Little is known whether disease activity and relapse pattern of SLE in pregnancy vary across different ethnics and regions, as there are no large head-to-head studies to date. In a cohort of Chinese SLE patients with well-planned pregnancies i.e. quiescent disease of at least 6 months prior to conception, their relapse rate was considerably high at 21.4% which mainly affected the renal . On the other hand, a recent study with predominantly Caucasian patients revealed that their relapse rate was lower at 17%, despite their cohort of patients having mild to moderate active disease at baseline of pregnancy and higher prevalence of LN . In addition to that, the incidence of worsening of proteinuria of above 500 mg/day from baseline was low at 2.8% in their study . In contrast, disease activity in pregnancy was higher among the African-American women in a multi-ethnic US study . Indeed, among general non-pregnant SLE populations, African-American and Asian ethnics exhibit more severe lupus manifestations involving the renal . However, there were many possible confounding factors that need to be identified. Further prospective head-to-head studies are needed to address the influence of different ancestries on disease activity during pregnancy. Table 5 illustrates the difference in the rate and pattern of SLE relapse across different geographical regions of patients.

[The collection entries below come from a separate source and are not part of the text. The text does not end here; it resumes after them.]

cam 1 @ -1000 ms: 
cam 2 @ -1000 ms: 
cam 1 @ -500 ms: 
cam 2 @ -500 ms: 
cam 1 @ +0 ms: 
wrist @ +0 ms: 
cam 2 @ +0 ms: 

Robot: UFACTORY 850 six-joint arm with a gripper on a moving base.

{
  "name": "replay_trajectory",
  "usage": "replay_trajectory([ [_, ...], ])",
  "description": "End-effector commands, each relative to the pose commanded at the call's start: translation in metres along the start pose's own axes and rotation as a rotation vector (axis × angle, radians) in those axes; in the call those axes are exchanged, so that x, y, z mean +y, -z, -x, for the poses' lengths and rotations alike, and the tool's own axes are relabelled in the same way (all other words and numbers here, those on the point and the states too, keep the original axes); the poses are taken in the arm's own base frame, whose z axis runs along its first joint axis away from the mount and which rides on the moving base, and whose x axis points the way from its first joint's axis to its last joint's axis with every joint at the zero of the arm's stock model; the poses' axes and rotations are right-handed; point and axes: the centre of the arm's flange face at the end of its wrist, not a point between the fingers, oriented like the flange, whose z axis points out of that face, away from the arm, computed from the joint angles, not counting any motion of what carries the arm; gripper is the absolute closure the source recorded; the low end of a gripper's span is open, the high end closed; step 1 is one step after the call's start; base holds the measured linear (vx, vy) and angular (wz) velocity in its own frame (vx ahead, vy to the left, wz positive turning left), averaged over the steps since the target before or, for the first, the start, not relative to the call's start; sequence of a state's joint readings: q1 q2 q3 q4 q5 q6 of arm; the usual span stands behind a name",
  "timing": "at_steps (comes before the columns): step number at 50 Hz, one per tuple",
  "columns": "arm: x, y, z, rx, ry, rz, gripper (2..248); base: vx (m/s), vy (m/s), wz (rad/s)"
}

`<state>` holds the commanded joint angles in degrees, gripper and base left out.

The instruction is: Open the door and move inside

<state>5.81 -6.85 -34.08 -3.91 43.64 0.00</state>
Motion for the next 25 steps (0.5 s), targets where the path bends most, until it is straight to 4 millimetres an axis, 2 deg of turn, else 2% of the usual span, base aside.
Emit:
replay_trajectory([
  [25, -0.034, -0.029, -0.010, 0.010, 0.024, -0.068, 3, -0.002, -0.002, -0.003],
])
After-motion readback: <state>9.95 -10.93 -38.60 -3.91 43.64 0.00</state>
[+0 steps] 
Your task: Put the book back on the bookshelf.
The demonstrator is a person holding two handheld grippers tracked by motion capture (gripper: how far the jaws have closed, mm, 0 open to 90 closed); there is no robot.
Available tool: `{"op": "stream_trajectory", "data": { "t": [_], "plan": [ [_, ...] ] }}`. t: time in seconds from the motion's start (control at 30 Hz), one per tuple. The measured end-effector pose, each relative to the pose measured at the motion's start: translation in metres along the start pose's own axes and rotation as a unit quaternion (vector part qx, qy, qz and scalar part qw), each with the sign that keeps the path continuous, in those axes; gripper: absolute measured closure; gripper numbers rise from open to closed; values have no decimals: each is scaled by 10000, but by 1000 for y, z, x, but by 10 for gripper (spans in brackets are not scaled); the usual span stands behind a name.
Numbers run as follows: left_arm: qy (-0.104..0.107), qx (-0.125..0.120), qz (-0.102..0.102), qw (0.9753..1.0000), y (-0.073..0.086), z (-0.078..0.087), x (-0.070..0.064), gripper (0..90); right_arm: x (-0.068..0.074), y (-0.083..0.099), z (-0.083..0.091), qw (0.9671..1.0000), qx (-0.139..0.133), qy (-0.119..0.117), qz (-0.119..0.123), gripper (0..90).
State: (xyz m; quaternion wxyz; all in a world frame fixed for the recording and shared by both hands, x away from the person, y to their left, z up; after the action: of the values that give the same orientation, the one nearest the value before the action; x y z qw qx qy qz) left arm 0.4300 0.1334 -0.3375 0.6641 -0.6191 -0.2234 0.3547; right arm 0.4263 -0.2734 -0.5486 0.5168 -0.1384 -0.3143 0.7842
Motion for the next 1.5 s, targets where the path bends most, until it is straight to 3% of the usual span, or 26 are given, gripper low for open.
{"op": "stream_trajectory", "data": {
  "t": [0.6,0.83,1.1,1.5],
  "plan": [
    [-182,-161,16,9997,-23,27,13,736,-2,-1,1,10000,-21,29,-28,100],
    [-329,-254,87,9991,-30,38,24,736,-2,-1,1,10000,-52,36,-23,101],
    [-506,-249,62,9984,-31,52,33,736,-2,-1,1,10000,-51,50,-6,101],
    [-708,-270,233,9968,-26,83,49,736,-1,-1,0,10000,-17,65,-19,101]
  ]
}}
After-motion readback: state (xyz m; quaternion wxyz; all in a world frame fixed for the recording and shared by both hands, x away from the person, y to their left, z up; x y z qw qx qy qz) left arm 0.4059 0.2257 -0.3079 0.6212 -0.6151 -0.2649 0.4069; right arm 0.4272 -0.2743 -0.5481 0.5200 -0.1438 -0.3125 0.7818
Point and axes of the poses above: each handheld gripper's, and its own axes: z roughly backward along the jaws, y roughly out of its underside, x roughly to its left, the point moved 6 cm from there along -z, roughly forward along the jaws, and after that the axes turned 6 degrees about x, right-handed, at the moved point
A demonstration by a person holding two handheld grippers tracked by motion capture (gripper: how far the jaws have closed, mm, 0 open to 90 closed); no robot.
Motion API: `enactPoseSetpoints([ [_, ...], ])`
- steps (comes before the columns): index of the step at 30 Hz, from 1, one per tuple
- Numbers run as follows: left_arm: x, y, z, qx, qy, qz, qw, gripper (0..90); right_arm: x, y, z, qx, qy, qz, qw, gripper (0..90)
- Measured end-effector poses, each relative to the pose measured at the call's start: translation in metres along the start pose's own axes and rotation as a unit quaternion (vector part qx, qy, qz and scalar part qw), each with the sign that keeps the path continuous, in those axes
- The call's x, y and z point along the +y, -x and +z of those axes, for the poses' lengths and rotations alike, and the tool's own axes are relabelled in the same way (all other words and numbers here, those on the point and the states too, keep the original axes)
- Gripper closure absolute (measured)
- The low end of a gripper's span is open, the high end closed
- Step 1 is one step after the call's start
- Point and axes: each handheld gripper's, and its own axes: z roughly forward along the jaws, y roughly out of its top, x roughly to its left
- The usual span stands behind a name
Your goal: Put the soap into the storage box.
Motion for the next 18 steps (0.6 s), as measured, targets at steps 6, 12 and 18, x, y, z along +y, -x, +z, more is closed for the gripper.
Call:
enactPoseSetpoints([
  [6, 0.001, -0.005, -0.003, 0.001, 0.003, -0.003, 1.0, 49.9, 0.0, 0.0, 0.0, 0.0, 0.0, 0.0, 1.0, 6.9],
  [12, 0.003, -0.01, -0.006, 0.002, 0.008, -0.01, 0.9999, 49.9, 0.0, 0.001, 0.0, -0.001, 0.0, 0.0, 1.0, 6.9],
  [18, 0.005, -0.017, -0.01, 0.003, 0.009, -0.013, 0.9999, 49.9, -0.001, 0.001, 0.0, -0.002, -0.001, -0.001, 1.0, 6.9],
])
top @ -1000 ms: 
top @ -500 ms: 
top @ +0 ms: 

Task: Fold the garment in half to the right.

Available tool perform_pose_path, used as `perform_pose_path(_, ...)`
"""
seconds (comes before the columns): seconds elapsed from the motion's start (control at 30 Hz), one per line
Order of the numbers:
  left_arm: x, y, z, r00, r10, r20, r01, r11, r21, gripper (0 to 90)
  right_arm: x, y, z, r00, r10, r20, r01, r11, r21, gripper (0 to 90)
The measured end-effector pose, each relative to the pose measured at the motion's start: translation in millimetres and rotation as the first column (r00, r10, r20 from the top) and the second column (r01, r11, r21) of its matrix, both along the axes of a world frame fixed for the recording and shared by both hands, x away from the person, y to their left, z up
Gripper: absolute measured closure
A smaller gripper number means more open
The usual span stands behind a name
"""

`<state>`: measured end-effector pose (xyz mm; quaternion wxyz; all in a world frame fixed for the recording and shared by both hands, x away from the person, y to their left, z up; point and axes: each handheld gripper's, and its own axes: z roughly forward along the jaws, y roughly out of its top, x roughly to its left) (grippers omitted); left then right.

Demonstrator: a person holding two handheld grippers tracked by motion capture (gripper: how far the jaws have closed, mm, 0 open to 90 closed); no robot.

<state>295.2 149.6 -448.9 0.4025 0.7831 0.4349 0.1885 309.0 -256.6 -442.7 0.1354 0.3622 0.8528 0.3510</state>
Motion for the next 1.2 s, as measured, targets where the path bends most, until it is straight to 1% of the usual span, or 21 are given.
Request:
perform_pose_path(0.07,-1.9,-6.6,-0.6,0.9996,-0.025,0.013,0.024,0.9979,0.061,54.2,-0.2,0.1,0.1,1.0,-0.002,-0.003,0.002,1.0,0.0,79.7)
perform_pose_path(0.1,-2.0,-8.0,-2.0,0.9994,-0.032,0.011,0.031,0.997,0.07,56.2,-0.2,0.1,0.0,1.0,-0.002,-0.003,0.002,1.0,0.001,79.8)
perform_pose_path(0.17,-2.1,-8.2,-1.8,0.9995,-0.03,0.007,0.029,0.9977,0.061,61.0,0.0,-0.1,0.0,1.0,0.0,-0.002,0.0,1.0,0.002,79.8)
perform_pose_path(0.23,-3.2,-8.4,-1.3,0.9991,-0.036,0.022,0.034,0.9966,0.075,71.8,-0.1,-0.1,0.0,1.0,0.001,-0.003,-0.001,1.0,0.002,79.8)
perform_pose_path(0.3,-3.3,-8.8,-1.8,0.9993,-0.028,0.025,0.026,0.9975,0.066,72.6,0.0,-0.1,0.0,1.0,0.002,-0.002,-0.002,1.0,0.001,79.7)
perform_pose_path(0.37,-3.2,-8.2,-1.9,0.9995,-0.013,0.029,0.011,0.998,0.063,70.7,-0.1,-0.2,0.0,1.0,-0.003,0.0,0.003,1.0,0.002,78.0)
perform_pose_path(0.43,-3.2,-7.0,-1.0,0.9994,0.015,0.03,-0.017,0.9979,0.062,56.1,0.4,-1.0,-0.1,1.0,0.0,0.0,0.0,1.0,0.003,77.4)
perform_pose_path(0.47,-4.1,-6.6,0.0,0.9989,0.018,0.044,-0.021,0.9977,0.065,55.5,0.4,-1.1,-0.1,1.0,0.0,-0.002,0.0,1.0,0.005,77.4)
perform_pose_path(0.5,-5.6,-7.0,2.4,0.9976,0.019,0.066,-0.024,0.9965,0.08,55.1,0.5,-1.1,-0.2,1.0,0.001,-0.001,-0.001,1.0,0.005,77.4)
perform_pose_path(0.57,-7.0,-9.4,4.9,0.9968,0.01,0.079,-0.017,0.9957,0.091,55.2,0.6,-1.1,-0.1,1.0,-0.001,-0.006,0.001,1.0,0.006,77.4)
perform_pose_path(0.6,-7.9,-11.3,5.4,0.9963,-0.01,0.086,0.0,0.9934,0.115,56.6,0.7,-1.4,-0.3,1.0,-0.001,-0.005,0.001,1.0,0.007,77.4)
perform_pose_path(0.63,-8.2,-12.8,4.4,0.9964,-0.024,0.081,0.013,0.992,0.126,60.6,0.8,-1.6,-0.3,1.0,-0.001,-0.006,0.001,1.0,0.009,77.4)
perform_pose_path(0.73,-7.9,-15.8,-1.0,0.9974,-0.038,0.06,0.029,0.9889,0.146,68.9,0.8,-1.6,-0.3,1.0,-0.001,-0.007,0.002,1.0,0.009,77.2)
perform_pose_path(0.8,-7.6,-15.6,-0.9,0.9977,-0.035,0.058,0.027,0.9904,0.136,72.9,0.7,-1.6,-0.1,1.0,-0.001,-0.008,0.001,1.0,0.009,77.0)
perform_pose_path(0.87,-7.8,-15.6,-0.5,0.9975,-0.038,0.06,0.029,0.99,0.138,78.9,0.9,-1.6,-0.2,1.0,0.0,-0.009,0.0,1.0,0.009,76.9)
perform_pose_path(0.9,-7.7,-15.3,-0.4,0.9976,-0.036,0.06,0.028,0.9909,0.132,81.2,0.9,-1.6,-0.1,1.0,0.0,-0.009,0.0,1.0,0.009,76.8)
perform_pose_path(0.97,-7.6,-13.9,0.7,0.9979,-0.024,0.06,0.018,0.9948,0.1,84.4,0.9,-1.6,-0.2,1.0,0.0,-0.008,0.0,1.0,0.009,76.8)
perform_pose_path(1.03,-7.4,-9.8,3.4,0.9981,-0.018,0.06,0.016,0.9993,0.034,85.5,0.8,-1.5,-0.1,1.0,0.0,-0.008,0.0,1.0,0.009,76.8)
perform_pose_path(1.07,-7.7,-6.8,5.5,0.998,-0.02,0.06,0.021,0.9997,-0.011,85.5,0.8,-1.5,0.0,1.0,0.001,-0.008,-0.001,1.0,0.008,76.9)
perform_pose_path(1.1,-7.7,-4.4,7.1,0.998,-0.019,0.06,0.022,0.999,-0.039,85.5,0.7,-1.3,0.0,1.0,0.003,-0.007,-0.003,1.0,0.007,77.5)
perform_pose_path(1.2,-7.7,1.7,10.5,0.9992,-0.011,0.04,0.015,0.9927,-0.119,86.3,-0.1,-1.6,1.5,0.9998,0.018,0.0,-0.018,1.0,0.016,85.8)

There were several limitations in our study and this includes the retrospective nature of this study. The assessment of lupus activity during pregnancy can be difficult as physiological changes like alopecia, palmar erythema, chloasma, and increase in proteinuria due to increased glomerular filtration rate, may be mistakenly thought as flare of the disease. Another particular challenge in pregnant patients with SLE is differentiating preeclampsia from active lupus nephritis as both may co-exist . Patients with a significant proteinuria due to the sequelae of previous LN may also experience up to double of protein loss in the absence of active nephritis due to increased renal blood flow in pregnancy . As majority of our active LN patients did not have renal biopsies to confirm the cause of worsening proteinuria, the diagnoses of flare episodes were highly dependent on the physicians’ judgement. We also included only those patients with a complete data from pre-pregnancy until 3 months post-partum and this may contribute to potential bias as patients who defaulted post-partum follow up may have lower rates of flare during pregnancy. Nonetheless, with the limitations, we have identified several possible risk factors associated with relapse during pregnancy and post-partum period.
Active disease at conception was independently associated with increased risk of relapse in pregnancy and post-partum period. In addition to that, Malay patients and conception that occurred in older maternal age had an increased risk of relapse during post-partum period. Further larger prospective studies are needed to further confirm this observation.